DEAR ABBY: When one person owes another person an apology, does it count as a legitimate apology if the word “but” is tacked on at the end? I think adding “but” takes away from the admission of fault and places the blame back on the person owed the apology. Am I right? — WAITING FOR AN APOLOGY

I am sorry. I really want to answer your question but you are a dick. See? You are right.

But you’re still a dick.


Hi teens. I took this letter from Seventeen magazine but it seems like it was written by a seven year old with severe brain damage.

If you go to a guys house to do it (at like night) should u/would u/can u stay the night?

Oh fuck no. Get the hell out of there as fast as you can. Who wants you around? Look, Mr. Know-It-All has enough problems without you stealing his Thai sticks while he’s asleep. The last time I let someone sleep over I woke up missing a kidney. Go home. Or better yet, go to a clinic. After sex with me you’ll need some penicillin.


Next up is Miss Manners. Mr. Know-It-All figures that she must be over a thousand years old, why isn’t she married? Oh yeah, because she is totally annoying.

Dear Miss Manners,

Is chivalry dead? My husband of nearly three years seems to have missed some of the classes.

When a couple is at a restaurant, isn’t it proper to allow the woman to give her dinner order first? Likewise, when a couple is entering or exiting a restaurant, shouldn’t the man follow the woman or walk side-by-side?

If I’m right, how do I approach him to consider improving his manners without forgetting mine?

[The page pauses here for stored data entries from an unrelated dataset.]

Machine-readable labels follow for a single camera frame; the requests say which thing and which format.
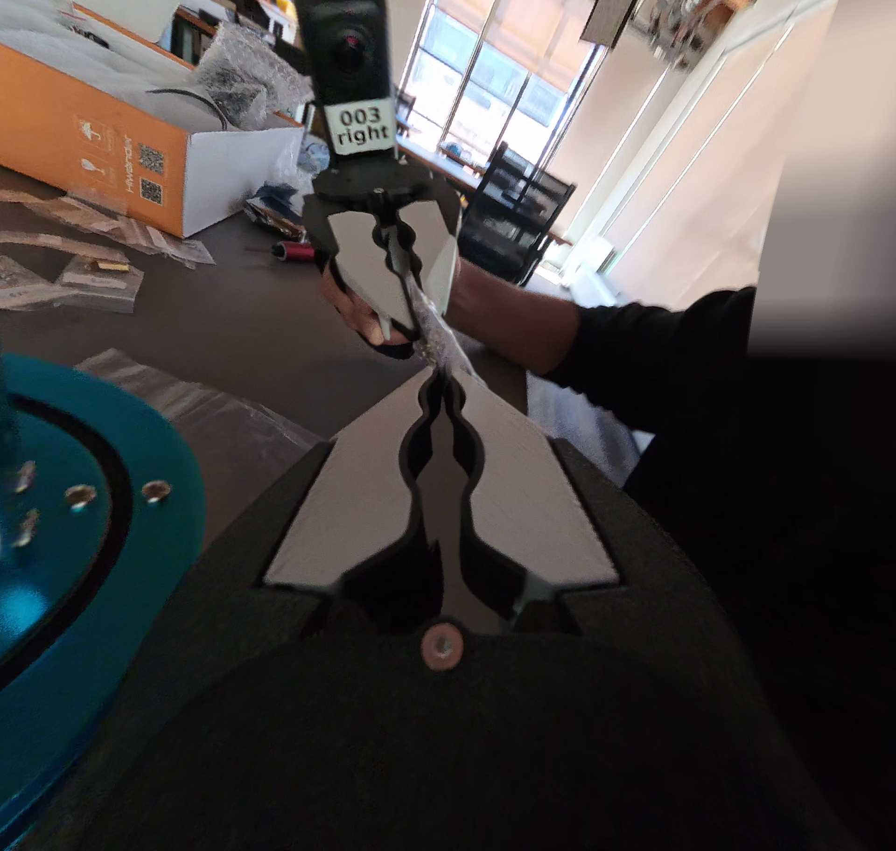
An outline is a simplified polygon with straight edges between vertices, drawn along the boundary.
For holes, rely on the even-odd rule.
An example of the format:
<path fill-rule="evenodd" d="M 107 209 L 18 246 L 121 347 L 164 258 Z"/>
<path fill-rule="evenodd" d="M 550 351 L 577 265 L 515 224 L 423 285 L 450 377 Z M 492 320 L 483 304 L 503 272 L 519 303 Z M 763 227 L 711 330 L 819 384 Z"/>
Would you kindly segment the orange and white cardboard box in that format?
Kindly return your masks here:
<path fill-rule="evenodd" d="M 159 46 L 182 0 L 2 0 L 2 166 L 188 238 L 287 178 L 304 129 L 232 126 Z"/>

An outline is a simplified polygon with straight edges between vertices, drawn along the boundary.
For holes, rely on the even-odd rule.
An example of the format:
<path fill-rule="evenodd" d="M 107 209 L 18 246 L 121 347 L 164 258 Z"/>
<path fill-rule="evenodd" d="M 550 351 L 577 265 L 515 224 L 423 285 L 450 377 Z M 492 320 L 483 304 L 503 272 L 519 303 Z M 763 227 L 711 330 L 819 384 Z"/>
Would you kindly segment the black mesh chair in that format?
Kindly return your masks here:
<path fill-rule="evenodd" d="M 465 208 L 461 258 L 524 286 L 545 256 L 550 233 L 577 185 L 566 183 L 501 142 Z"/>

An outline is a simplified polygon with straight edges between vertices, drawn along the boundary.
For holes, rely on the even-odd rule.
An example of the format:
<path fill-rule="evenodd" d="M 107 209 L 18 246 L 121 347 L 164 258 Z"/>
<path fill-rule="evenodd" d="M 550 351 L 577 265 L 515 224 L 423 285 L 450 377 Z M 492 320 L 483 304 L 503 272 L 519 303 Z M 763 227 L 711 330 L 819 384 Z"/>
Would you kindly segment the person's right hand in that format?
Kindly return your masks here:
<path fill-rule="evenodd" d="M 340 284 L 330 264 L 323 269 L 319 289 L 344 324 L 369 348 L 393 360 L 409 360 L 415 355 L 412 343 L 399 331 L 390 330 L 386 337 L 375 310 L 354 291 Z"/>

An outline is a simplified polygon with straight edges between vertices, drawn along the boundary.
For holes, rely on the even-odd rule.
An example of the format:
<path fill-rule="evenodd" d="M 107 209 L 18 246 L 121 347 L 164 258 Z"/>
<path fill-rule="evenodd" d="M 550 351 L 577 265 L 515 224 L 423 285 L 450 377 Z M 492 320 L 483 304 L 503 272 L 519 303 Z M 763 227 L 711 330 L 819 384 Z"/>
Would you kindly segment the clear packet of dark parts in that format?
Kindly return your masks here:
<path fill-rule="evenodd" d="M 305 196 L 291 185 L 265 184 L 244 201 L 242 212 L 253 225 L 280 240 L 305 241 L 302 211 Z"/>

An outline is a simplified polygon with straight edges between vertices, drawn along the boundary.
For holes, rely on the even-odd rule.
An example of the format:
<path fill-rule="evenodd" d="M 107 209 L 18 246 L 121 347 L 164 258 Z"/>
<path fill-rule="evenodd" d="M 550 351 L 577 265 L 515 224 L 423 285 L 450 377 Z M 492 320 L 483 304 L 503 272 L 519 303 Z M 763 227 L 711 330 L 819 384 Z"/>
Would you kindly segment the pile of small parts bags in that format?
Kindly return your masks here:
<path fill-rule="evenodd" d="M 213 265 L 205 245 L 180 239 L 120 214 L 104 204 L 89 203 L 74 195 L 41 199 L 12 189 L 1 192 L 3 205 L 20 205 L 61 229 L 97 237 L 101 243 L 52 232 L 2 229 L 1 308 L 28 311 L 41 307 L 83 307 L 129 314 L 143 282 L 143 272 L 126 250 L 159 255 L 194 269 Z M 63 254 L 68 258 L 54 280 L 41 278 L 18 263 L 6 251 L 31 248 Z"/>

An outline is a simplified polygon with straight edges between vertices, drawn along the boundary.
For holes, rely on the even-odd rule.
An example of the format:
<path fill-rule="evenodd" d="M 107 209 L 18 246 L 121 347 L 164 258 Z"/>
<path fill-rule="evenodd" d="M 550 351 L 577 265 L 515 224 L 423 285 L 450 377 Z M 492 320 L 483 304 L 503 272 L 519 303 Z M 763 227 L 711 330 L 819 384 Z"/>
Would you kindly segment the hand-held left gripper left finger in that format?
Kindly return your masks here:
<path fill-rule="evenodd" d="M 443 384 L 426 367 L 330 444 L 263 575 L 272 587 L 386 596 L 439 574 L 419 478 Z"/>

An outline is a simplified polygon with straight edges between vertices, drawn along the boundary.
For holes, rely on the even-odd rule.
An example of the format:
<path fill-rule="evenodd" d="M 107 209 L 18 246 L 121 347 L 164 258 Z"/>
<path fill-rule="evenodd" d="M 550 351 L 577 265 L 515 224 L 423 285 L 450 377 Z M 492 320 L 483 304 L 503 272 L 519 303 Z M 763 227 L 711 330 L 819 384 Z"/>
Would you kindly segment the large clear plastic bag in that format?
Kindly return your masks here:
<path fill-rule="evenodd" d="M 186 382 L 116 349 L 76 368 L 141 398 L 187 443 L 206 492 L 203 548 L 322 440 L 261 404 Z"/>

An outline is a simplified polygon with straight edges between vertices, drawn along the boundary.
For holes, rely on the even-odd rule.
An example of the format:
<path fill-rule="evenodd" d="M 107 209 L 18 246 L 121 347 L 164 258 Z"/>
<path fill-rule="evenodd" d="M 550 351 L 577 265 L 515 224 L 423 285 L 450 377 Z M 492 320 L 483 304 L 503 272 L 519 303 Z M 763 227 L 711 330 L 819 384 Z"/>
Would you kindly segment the small clear screw bag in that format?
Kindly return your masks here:
<path fill-rule="evenodd" d="M 444 379 L 455 379 L 460 382 L 462 377 L 466 377 L 469 382 L 483 388 L 487 387 L 473 368 L 453 330 L 448 327 L 434 303 L 415 280 L 409 280 L 406 291 L 410 311 L 419 333 L 419 339 L 415 344 L 425 361 Z"/>

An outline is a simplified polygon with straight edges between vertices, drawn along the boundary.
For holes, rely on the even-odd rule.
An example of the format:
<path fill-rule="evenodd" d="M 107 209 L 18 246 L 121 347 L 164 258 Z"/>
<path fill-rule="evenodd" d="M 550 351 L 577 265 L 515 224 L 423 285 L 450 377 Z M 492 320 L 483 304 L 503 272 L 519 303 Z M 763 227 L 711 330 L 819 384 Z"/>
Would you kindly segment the hanging paper sign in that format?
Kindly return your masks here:
<path fill-rule="evenodd" d="M 580 41 L 612 50 L 631 19 L 639 0 L 595 0 Z"/>

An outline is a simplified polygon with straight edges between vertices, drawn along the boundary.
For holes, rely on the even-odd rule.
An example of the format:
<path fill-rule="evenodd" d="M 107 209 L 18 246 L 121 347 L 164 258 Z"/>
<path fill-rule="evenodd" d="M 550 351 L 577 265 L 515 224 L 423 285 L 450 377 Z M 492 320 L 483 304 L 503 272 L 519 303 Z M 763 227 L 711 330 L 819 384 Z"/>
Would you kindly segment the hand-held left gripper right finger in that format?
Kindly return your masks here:
<path fill-rule="evenodd" d="M 446 379 L 443 401 L 466 476 L 460 562 L 469 591 L 512 623 L 530 603 L 619 587 L 552 439 L 472 375 Z"/>

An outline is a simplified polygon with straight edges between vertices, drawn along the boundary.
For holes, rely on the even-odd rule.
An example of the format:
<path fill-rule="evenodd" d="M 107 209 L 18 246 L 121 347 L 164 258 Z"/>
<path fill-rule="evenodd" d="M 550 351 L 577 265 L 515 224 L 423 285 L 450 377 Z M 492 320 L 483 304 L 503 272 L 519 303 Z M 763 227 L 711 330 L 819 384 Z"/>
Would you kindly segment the person's right forearm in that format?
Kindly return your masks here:
<path fill-rule="evenodd" d="M 742 407 L 756 290 L 711 292 L 683 311 L 586 308 L 463 263 L 447 320 L 659 445 L 701 446 Z"/>

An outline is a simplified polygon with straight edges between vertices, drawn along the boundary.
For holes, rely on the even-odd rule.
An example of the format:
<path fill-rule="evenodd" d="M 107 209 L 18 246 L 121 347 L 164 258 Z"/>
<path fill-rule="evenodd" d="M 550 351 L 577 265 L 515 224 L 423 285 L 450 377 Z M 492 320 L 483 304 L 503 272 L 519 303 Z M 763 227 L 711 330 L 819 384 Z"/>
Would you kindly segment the bubble wrap bundle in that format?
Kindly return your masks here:
<path fill-rule="evenodd" d="M 301 113 L 315 93 L 306 54 L 283 39 L 269 44 L 251 28 L 220 23 L 193 77 L 241 130 L 263 129 L 276 115 Z"/>

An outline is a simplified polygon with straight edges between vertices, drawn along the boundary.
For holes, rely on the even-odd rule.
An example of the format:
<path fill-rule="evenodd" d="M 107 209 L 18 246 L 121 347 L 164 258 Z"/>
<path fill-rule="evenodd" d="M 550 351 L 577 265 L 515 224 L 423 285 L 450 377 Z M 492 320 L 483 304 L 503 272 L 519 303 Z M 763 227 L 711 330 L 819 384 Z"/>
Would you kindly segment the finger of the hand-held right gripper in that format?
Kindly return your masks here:
<path fill-rule="evenodd" d="M 456 261 L 457 235 L 462 207 L 457 196 L 441 201 L 417 201 L 402 208 L 402 221 L 414 235 L 410 251 L 416 264 L 412 267 L 417 282 L 440 316 L 449 305 Z"/>
<path fill-rule="evenodd" d="M 358 210 L 339 210 L 325 217 L 326 265 L 342 286 L 354 291 L 377 313 L 386 337 L 397 330 L 409 342 L 419 339 L 406 285 L 416 280 L 410 251 L 414 235 L 402 212 L 386 218 Z"/>

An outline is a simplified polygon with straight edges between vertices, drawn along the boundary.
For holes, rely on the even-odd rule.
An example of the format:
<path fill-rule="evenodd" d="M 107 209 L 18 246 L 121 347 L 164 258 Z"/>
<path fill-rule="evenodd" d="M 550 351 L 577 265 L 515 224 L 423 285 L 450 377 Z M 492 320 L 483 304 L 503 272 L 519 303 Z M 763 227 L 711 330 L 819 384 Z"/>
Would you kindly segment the large paned window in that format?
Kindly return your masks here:
<path fill-rule="evenodd" d="M 550 162 L 604 49 L 581 37 L 596 0 L 427 0 L 400 90 L 412 138 L 484 167 L 505 142 Z"/>

Chivalry? What the fuck are you talking about? Not only is it dead, but it was resurrected in some voodoo ritual only to be killed again. Who cares who walks where behind who? OK, Mr. Know-It-All likes to walk behind women to look at their asses- and any guy who says otherwise is a liar- but chivalry? God damn it, isn’t it enough that your husband took you out in the first place? You ungrateful whore. Get back in the kitchen and bake him a pie. Let you order first? A real man wouldn’t let you talk at all. Who needs you opening your mouth unless it is ready to do some good to my droopy trooper? And what kind of marriage do you have where you are afraid to approach him about this? I hope he smacks the crap out of you.

(Editor’s Note- The Editor’s and Staff of Mr. Blog’s Tepid Ride in no way condone violence, no matter what you think.)


That’s it for this week. Mr. Know-It-All has to meet a guy behind a dumpster before the cops read this.